EX-10 5 ex10461waiverrevagt.htm

WAIVER AGREEMENT

WAIVER AGREEMENT (this “Waiver”), dated as of March 28, 2008, to the Revolving Credit Agreement, dated as of February 12, 2007 (as amended, restated, supplemented or otherwise modified from time to time, the “Credit Agreement”), among Foamex L.P., a Delaware limited partnership (the “Borrower”), the Borrower’s affiliates party thereto as guarantors (collectively, the “Guarantors”), the financial institutions party thereto as lenders (the “Lenders”), Bank of America, N.A., as administrative agent for the Lenders (the “Administrative Agent”), Banc of America Securities LLC, as sole lead arranger and as sole bookrunning manager (in such capacities, “BAS”), and Wells Fargo Foothill, LLC and Wachovia Bank, National Association, as co-documentation agents (the “Documentation Agents”). Capitalized terms used but not defined herein shall have the respective meanings set forth in the Credit Agreement.

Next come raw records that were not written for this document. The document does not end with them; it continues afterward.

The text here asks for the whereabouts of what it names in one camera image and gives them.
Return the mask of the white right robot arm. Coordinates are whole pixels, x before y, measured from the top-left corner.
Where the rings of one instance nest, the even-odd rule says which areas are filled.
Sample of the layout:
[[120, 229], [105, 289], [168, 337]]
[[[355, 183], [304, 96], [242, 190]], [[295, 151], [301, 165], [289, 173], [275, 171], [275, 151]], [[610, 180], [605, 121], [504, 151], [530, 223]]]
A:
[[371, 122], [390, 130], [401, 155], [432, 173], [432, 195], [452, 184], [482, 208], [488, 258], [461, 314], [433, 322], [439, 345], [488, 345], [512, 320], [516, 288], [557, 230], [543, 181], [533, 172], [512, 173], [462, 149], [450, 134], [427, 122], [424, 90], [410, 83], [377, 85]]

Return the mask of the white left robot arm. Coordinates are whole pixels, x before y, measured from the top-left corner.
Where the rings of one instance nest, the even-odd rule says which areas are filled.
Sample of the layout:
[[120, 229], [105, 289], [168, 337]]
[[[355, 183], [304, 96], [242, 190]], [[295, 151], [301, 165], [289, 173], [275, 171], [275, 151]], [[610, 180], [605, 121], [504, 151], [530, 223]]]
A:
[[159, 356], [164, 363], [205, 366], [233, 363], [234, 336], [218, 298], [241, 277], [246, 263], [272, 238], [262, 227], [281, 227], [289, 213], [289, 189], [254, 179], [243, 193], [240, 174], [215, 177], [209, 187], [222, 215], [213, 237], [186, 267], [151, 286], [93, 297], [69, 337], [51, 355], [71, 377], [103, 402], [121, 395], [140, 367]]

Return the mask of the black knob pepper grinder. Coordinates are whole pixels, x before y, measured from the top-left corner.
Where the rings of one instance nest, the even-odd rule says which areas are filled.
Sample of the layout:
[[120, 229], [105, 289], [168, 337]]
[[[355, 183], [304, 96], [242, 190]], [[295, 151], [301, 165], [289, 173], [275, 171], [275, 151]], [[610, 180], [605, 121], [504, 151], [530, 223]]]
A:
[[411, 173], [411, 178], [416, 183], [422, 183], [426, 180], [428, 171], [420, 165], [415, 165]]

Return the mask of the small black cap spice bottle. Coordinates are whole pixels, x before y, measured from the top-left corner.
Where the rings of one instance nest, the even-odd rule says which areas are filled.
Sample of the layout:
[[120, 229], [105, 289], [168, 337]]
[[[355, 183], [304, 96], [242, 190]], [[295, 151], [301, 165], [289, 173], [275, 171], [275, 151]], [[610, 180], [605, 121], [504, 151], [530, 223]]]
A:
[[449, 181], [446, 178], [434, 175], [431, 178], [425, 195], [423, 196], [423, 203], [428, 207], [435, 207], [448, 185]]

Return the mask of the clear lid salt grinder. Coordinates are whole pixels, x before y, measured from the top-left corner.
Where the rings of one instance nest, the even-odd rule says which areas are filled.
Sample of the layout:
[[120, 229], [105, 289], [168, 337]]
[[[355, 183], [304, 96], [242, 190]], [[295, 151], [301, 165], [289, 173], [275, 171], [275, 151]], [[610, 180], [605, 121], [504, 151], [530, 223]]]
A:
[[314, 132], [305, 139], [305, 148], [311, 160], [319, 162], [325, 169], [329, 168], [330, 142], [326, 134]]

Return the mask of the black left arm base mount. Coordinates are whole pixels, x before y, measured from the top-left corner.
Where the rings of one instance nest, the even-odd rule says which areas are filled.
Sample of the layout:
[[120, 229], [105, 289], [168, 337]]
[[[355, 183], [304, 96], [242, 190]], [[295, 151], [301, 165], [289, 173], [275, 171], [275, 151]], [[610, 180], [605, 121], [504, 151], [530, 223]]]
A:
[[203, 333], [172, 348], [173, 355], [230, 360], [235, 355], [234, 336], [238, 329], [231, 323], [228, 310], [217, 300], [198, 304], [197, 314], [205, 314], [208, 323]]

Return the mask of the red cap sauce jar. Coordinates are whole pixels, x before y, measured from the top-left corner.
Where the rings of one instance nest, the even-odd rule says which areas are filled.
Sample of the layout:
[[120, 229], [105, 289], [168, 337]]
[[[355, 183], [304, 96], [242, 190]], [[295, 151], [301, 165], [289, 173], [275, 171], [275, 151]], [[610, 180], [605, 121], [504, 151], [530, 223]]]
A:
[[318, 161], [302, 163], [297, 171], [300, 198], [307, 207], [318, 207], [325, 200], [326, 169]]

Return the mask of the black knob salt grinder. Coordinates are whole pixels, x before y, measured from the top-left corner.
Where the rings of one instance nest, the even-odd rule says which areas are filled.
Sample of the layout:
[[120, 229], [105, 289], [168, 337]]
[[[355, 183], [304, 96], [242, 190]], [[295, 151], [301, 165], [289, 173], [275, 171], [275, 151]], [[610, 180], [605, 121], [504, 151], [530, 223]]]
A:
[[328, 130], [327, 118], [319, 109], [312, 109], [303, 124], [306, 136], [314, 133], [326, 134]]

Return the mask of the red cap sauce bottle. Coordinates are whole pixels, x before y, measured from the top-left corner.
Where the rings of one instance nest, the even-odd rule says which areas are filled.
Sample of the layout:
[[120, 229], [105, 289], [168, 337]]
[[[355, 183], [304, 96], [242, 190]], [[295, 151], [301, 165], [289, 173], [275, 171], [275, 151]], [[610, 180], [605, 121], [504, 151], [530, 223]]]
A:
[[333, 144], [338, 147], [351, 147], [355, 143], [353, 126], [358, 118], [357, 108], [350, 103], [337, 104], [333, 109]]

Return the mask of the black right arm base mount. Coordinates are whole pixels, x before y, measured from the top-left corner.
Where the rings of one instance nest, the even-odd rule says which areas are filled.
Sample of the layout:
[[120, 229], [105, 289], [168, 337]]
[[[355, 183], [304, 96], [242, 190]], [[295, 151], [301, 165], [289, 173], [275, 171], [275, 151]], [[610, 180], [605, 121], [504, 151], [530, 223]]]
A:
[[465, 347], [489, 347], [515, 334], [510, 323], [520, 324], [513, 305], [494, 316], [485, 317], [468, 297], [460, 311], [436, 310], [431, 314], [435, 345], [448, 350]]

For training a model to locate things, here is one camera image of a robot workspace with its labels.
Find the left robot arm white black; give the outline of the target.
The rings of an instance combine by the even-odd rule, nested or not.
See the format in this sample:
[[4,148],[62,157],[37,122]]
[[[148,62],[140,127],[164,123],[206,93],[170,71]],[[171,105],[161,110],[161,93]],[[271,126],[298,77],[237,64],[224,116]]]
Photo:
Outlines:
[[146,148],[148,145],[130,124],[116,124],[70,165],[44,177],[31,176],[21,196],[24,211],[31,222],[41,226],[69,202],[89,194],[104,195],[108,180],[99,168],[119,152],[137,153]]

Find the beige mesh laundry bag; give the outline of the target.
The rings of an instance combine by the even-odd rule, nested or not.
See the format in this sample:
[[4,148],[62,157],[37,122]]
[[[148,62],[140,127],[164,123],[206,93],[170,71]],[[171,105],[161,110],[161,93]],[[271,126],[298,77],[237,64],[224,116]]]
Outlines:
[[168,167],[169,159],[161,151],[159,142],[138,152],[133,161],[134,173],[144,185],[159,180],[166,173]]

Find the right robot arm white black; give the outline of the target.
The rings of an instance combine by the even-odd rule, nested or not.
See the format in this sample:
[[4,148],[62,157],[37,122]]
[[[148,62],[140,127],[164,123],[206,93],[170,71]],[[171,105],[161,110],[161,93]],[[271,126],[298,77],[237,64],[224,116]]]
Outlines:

WHEREAS, the Borrower, the Guarantors, the Lenders, the Administrative Agent, BAS and the Documentation Agents have entered into the Credit Agreement; and

WHEREAS, the Borrower has requested that the Administrative Agent and the Majority Lenders waive the requirement that the Borrower deliver to the Administrative Agent, within 90 days after the end of the 2007 Fiscal Year, the audited financial statements of the Borrower and its Subsidiaries as at and for the Fiscal Year ended December 30, 2007 and the related report and opinion to be delivered with such audited financial statements, all as required pursuant to Section 5.1(a) of the Credit Agreement, and the Administrative Agent and the Majority Lenders are agreeable to do so subject to the terms and conditions set forth herein.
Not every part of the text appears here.